UBC Faculty Research and Publications
Telomere Architecture Correlates with Aggressiveness in Multiple Myeloma Rangel-Pozzo, Aline; Yu, Pak Lok Ivan; LaL, Sadhana; Asbaghi, Yasmin; Sisdelli, Luiza; Tammur, Pille; Tamm, Anu; Punab, Mari; Klewes, Ludger; Louis, Sherif; Knecht, Hans; Olujohungbe, Adebayo; Mai, Sabine
The prognosis of multiple myeloma (MM), an incurable B-cell malignancy, has significantly improved through the introduction of novel therapeutic modalities. Myeloma prognosis is essentially determined by cytogenetics, both at diagnosis and at disease progression. However, for a large cohort of patients, cytogenetic analysis is not always available. In addition, myeloma patients with favorable cytogenetics can display an aggressive clinical course. Therefore, it is necessary to develop additional prognostic and predictive markers for this disease to allow for patient risk stratification and personalized clinical decision-making.
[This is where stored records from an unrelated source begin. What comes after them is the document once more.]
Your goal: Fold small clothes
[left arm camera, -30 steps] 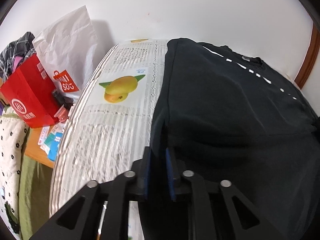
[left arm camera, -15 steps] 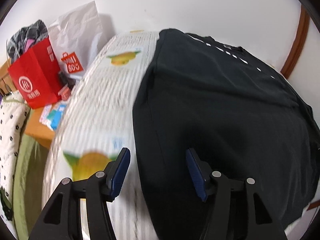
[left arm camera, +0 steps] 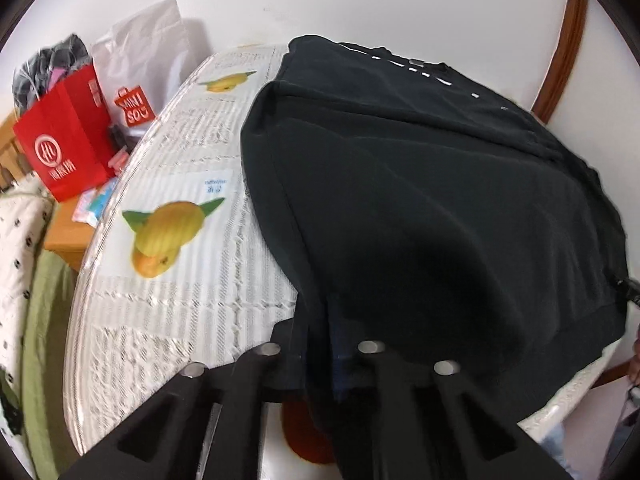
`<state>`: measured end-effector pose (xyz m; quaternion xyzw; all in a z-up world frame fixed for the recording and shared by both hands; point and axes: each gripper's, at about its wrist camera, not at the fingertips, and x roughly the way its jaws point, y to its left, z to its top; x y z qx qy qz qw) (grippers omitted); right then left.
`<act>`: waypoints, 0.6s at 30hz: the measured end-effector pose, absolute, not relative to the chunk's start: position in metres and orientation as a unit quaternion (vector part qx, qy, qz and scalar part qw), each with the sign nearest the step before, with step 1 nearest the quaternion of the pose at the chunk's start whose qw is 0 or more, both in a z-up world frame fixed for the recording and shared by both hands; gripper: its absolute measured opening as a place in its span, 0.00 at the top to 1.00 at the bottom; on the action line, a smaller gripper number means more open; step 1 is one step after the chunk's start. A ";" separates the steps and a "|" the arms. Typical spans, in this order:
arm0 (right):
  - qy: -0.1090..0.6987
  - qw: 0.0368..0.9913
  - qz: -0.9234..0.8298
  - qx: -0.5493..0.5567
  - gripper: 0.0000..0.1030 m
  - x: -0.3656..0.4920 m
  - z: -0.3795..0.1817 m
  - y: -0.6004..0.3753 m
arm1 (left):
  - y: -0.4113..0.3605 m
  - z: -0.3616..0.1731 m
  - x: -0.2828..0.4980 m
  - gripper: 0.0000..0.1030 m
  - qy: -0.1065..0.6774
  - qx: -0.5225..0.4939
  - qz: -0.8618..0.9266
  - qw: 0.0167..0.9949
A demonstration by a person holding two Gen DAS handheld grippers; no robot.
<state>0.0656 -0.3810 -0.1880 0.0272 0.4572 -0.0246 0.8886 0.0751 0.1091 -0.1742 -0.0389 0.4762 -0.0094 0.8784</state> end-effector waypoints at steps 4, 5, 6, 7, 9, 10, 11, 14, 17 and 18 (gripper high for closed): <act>0.457 0.889 -0.034 0.017 0.90 0.057 -0.183 -0.377 | 0.118 -0.171 0.071 0.94 0.482 -0.048 0.004 0.875; 0.459 0.888 -0.033 0.022 0.90 0.055 -0.183 -0.379 | 0.121 -0.170 0.067 0.94 0.481 -0.045 0.009 0.876; 0.460 0.887 -0.032 0.027 0.90 0.052 -0.183 -0.380 | 0.124 -0.169 0.063 0.94 0.481 -0.047 0.009 0.875; 0.463 0.885 -0.029 0.030 0.91 0.049 -0.183 -0.382 | 0.125 -0.170 0.060 0.94 0.483 -0.050 0.009 0.874; 0.466 0.884 -0.023 0.031 0.91 0.043 -0.185 -0.382 | 0.128 -0.171 0.055 0.94 0.489 -0.054 0.008 0.871; 0.467 0.884 -0.021 0.028 0.91 0.042 -0.185 -0.382 | 0.128 -0.173 0.052 0.94 0.491 -0.051 0.009 0.870; 0.467 0.884 -0.020 0.025 0.90 0.041 -0.185 -0.381 | 0.126 -0.173 0.050 0.94 0.490 -0.047 0.008 0.870; 0.468 0.884 -0.022 0.011 0.86 0.040 -0.183 -0.379 | 0.120 -0.170 0.048 0.92 0.480 -0.027 0.006 0.877; 0.466 0.885 -0.009 0.010 0.73 0.041 -0.175 -0.383 | 0.117 -0.160 0.052 0.91 0.467 -0.034 0.008 0.883; 0.462 0.887 -0.009 0.009 0.68 0.043 -0.173 -0.386 | 0.117 -0.156 0.055 0.89 0.464 -0.036 0.010 0.885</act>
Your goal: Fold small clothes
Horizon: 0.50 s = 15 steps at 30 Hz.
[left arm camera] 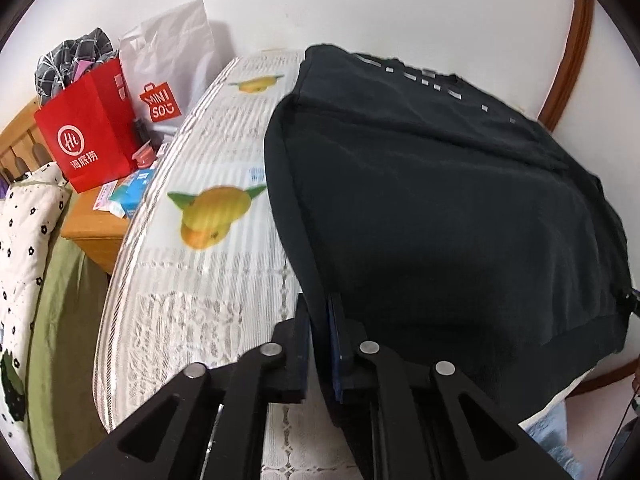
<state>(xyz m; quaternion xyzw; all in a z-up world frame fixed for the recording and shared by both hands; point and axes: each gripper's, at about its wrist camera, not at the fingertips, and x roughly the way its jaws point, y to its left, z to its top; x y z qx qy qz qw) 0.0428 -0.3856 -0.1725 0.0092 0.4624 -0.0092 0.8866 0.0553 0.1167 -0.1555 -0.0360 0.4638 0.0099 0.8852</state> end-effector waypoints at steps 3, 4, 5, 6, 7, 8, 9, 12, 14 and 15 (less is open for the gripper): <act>0.432 0.901 -0.039 0.000 0.49 0.048 -0.154 -0.400 | 0.115 -0.145 0.063 0.75 0.452 -0.029 0.013 0.892; 0.431 0.901 -0.046 0.001 0.39 0.051 -0.151 -0.405 | 0.114 -0.142 0.066 0.69 0.448 -0.027 0.014 0.894; 0.427 0.903 -0.053 0.008 0.36 0.056 -0.146 -0.415 | 0.113 -0.139 0.071 0.67 0.444 -0.025 0.015 0.896; 0.422 0.904 -0.060 0.015 0.35 0.060 -0.143 -0.425 | 0.112 -0.137 0.075 0.61 0.442 -0.023 0.016 0.897; 0.420 0.904 -0.076 0.022 0.35 0.065 -0.140 -0.436 | 0.111 -0.136 0.079 0.50 0.440 -0.023 0.016 0.898; 0.418 0.904 -0.091 0.026 0.35 0.070 -0.139 -0.447 | 0.109 -0.134 0.084 0.45 0.436 -0.022 0.014 0.900; 0.416 0.903 -0.102 0.029 0.35 0.074 -0.138 -0.456 | 0.107 -0.134 0.087 0.40 0.433 -0.021 0.013 0.901; 0.404 0.901 -0.155 0.024 0.35 0.085 -0.144 -0.487 | 0.097 -0.132 0.108 0.40 0.430 -0.015 0.020 0.903; 0.394 0.899 -0.190 0.028 0.35 0.089 -0.148 -0.507 | 0.091 -0.133 0.121 0.40 0.432 -0.013 0.023 0.902; 0.393 0.897 -0.199 0.037 0.35 0.093 -0.151 -0.520 | 0.090 -0.133 0.124 0.40 0.432 -0.013 0.021 0.901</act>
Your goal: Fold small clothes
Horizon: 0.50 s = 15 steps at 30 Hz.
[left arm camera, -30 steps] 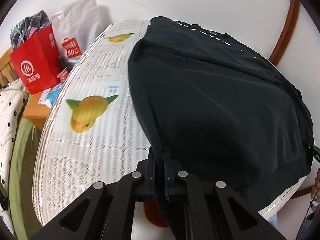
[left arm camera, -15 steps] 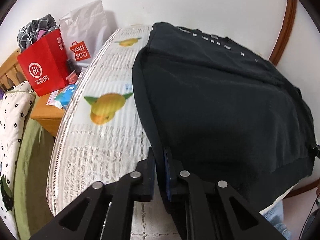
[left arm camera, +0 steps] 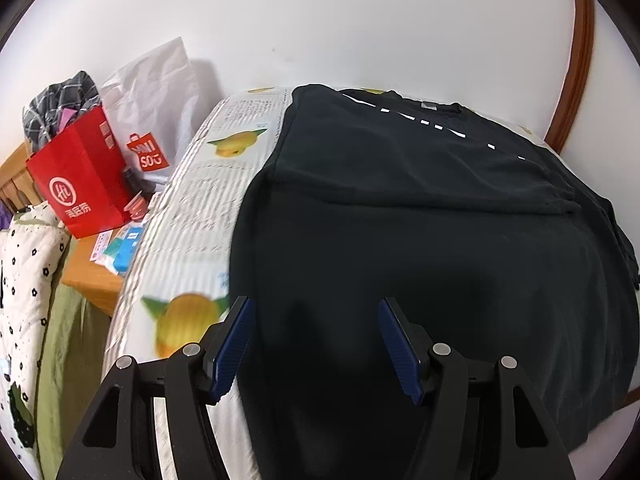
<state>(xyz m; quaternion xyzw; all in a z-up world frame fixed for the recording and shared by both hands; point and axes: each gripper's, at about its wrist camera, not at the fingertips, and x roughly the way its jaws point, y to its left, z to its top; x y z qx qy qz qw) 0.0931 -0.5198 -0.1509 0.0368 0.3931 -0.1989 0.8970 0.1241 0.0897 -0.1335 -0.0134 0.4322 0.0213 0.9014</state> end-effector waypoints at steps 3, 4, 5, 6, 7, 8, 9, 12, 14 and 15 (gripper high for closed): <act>0.395 0.892 -0.213 0.057 0.35 0.104 -0.158 -0.547 | 0.082 -0.136 0.139 0.40 0.432 -0.017 0.021 0.901; 0.397 0.889 -0.218 0.060 0.35 0.109 -0.161 -0.554 | 0.079 -0.138 0.144 0.40 0.435 -0.018 0.017 0.900; 0.401 0.886 -0.223 0.063 0.35 0.115 -0.164 -0.559 | 0.076 -0.140 0.148 0.40 0.438 -0.018 0.014 0.899; 0.404 0.885 -0.223 0.066 0.35 0.119 -0.167 -0.562 | 0.073 -0.141 0.152 0.40 0.439 -0.016 0.014 0.898; 0.406 0.885 -0.216 0.073 0.35 0.126 -0.171 -0.566 | 0.070 -0.142 0.155 0.40 0.440 -0.014 0.015 0.898; 0.408 0.885 -0.211 0.079 0.35 0.131 -0.173 -0.569 | 0.067 -0.144 0.158 0.40 0.441 -0.012 0.017 0.897; 0.414 0.882 -0.208 0.082 0.35 0.139 -0.177 -0.572 | 0.065 -0.145 0.161 0.40 0.443 -0.010 0.018 0.896; 0.436 0.870 -0.220 0.071 0.35 0.161 -0.190 -0.575 | 0.059 -0.148 0.167 0.40 0.447 -0.002 0.019 0.894; 0.432 0.870 -0.231 0.058 0.36 0.168 -0.193 -0.572 | 0.056 -0.150 0.170 0.40 0.448 0.003 0.026 0.894; 0.433 0.868 -0.234 0.056 0.36 0.170 -0.193 -0.572 | 0.057 -0.151 0.170 0.40 0.448 0.004 0.028 0.893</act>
Genomic instability is a prominent characteristic in MM, and we have previously shown that the three-dimensional (3D) nuclear organization of telomeres is a marker of both genomic instability and genetic heterogeneity in myeloma. In this study, we compared in a longitudinal prospective study blindly the 3D telomeric profiles from bone marrow samples of 214 initially treatment-naïve patients with either monoclonal gammopathy of undetermined significance (MGUS), smoldering multiple myeloma (SMM), or MM, with a minimum follow-up of 5 years. Here, we report distinctive 3D telomeric profiles correlating with disease aggressiveness and patient response to treatment in MM patients, and also distinctive 3D telomeric profiles for disease progression in smoldering multiple myeloma patients. In particular, lower average intensity (telomere length, below 13,500 arbitrary units) and increased number of telomere aggregates are associated with shorter survival and could be used as a prognostic factor to identify high-risk SMM and MM patients.